Google is trying to bring a little more omnisophistication to retailers’ digital marketing efforts.
Last year, the search engine started to record store visits as part of its AdWords program, tracking consumers who agreed to share location information from their handheld devices to see how often people who saw a retailer’s online ad would find their way to a store.
The idea was to help stores that work with Google — including Sephora, Macy’s, PetSmart, REI, Sears Outlet, Ulta and Famous Footwear — assess what kind of off-line return they’re getting from their investment in digital ads.
Today, Google is expected to release data from the program thus far, showing that the number of shoppers who visited a retailer after they saw a digital ad is over four times greater than their other conversions. The research also showed that the number of store visits retailers see is 10 times higher from consumers on mobile devices.
“Historically, we looked at offline marketing as a driver of in-store [sales] and online marketing as a driver to a store’s Web site,” said Scott Falzone, head of retail industry at Google. “We’re recognizing that the shopper is not only using digital to buy something on the Web site and is not only looking to traditional media to go into the store.”
Mobile has become a powerful “shopping assistant” for customers, who are increasingly browsing for what they’re going to buy before they get into a store, according to Falzone.

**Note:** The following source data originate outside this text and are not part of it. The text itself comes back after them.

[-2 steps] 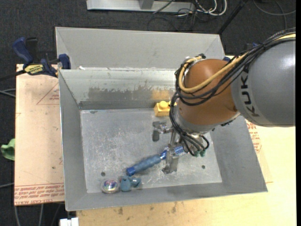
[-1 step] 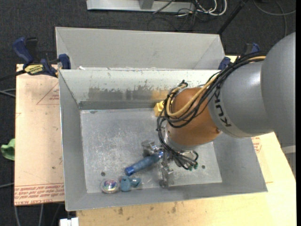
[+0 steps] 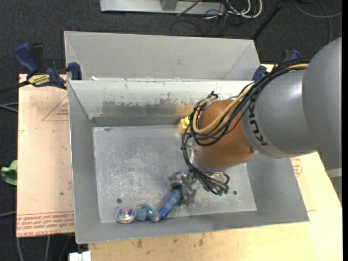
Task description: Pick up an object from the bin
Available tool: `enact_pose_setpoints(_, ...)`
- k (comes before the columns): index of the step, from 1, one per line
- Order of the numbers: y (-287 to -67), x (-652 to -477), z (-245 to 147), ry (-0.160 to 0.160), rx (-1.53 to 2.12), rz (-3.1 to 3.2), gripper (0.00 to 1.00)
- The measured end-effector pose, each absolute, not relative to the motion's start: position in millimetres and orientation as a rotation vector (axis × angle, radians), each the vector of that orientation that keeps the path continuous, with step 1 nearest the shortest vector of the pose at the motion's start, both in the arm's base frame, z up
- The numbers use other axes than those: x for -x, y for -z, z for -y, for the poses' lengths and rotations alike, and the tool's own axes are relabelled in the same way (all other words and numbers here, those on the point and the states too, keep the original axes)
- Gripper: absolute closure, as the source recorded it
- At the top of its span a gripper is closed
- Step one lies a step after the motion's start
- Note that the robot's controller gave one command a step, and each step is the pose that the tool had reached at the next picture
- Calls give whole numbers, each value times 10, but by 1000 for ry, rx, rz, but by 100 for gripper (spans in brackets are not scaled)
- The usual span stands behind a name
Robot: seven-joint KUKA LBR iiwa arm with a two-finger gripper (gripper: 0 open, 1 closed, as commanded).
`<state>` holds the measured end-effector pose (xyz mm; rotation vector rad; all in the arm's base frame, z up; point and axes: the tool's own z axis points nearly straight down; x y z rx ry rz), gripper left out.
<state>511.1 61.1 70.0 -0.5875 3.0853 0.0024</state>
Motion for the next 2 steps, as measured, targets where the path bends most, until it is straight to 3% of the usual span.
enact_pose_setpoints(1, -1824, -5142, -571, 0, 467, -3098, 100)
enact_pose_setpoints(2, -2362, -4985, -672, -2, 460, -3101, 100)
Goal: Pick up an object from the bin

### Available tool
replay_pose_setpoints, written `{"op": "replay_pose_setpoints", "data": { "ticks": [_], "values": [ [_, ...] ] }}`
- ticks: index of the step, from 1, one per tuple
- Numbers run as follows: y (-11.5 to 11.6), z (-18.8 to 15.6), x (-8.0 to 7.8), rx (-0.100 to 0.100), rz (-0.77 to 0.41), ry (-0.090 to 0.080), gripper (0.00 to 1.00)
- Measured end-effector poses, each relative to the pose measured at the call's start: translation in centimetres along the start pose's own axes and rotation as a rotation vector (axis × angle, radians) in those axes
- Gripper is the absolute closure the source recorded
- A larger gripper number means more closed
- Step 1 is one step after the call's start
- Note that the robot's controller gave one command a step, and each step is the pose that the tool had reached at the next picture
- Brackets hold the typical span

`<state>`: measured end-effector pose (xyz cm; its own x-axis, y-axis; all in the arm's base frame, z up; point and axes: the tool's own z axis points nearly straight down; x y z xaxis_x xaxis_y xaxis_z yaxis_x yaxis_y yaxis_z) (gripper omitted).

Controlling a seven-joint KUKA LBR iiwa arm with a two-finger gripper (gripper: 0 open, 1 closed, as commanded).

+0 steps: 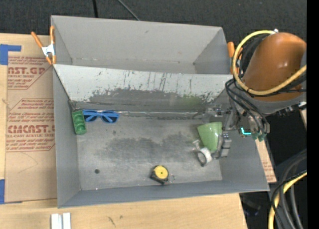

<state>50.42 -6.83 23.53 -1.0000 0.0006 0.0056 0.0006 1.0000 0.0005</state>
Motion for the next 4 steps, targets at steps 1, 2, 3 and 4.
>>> {"op": "replay_pose_setpoints", "data": {
  "ticks": [1, 2, 3, 4],
  "values": [
    [-6.0, 10.4, 0.1, 0.0, -0.304, -0.002, 0.0],
    [-7.2, 16.7, -6.4, -0.007, -0.475, -0.008, 0.0],
    [-5.3, 16.6, -1.3, -0.001, -0.867, -0.005, 0.0],
    [-5.4, 16.6, -1.3, 0.002, -0.866, -0.007, 1.0]
  ]
}}
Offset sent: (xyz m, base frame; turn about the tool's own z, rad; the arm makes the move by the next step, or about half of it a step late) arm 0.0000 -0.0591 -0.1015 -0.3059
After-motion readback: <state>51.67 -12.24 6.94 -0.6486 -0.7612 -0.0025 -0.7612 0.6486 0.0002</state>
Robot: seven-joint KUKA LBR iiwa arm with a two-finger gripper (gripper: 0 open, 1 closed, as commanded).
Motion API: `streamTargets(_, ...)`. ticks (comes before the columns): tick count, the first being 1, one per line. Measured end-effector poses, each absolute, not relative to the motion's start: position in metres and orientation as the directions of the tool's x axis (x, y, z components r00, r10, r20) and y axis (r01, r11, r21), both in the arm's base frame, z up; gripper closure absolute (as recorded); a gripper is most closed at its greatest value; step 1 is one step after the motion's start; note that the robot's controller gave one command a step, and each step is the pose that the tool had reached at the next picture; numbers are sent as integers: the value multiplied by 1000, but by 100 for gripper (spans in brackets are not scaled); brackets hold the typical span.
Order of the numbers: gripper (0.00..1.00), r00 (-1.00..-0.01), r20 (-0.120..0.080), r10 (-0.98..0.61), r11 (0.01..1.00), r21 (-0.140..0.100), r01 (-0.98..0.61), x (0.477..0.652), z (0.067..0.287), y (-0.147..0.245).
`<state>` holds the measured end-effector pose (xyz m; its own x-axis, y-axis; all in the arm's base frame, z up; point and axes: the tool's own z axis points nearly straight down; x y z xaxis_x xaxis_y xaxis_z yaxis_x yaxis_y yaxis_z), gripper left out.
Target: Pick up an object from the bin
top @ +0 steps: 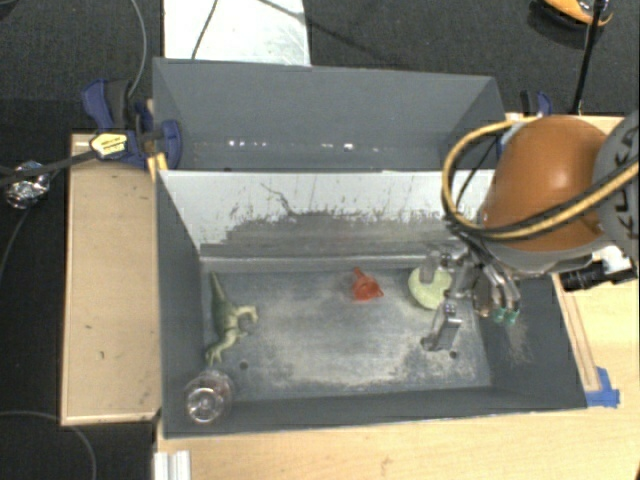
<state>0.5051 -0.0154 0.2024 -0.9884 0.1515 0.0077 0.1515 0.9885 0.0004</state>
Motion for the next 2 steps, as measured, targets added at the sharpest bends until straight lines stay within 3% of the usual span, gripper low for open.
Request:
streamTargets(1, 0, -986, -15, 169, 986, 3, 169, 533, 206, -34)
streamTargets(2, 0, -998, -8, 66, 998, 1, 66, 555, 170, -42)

Nearly 90 percent of all sales still take place inside a store, but previously there was no tangible way to measure how online activity influenced consumer behavior.
Google is trying to make the most of its strength in paid search and database on consumer activity to maintain its leadership position in online advertising and fend off rivals such as Facebook and, to a lesser degree, Twitter and Pinterest.
Macy’s, which formerly had separate teams that focused on online and in-store initiatives, was able to use store visits data to measure the performance of their Local Inventory Ads from Google. The search engine said every dollar the retailer invested in Local Inventory Ads drove $6 in brick and mortar sales.
As e-commerce transactions and mobile usage during the shopping journey have increased, it’s become harder to know if the store or the Web site should get credit for the sale.
Shoppers can browse on a desktop at work and stop at a store during their lunch break or see something in a store window only to buy it via mobile during their commute home.
Bridget Dolan, vice president of Sephora’s Innovation Lab, said it doesn’t matter where the shoppers start, as long as they ultimately buy something.
“Years ago we decided that the client is one customer and she can buy wherever she wants and we’ll be happy,” she said. “We really think about mobile very much as an assist tool…[and] always thought about the phone as a way to transact in store….It doesn’t matter where the purchase happens.”
Sephora, which maintains more than 350 freestanding doors, about 400 shops inside J.C. Penney Co. Inc. doors, and a significant Web business, saw 18 percent higher store visit rates from mobile clicks compared to desktop since Google began sharing data on store visits.
This proved to Dolan that foot traffic is truly driven by mobile and reinforced the notion that smartphones help drive customers into stores. After starting to focus on mobile and bidding strategies with respect to online marketing, Sephora found a 25 percent higher return on ad spend on paid search for e-commerce sales.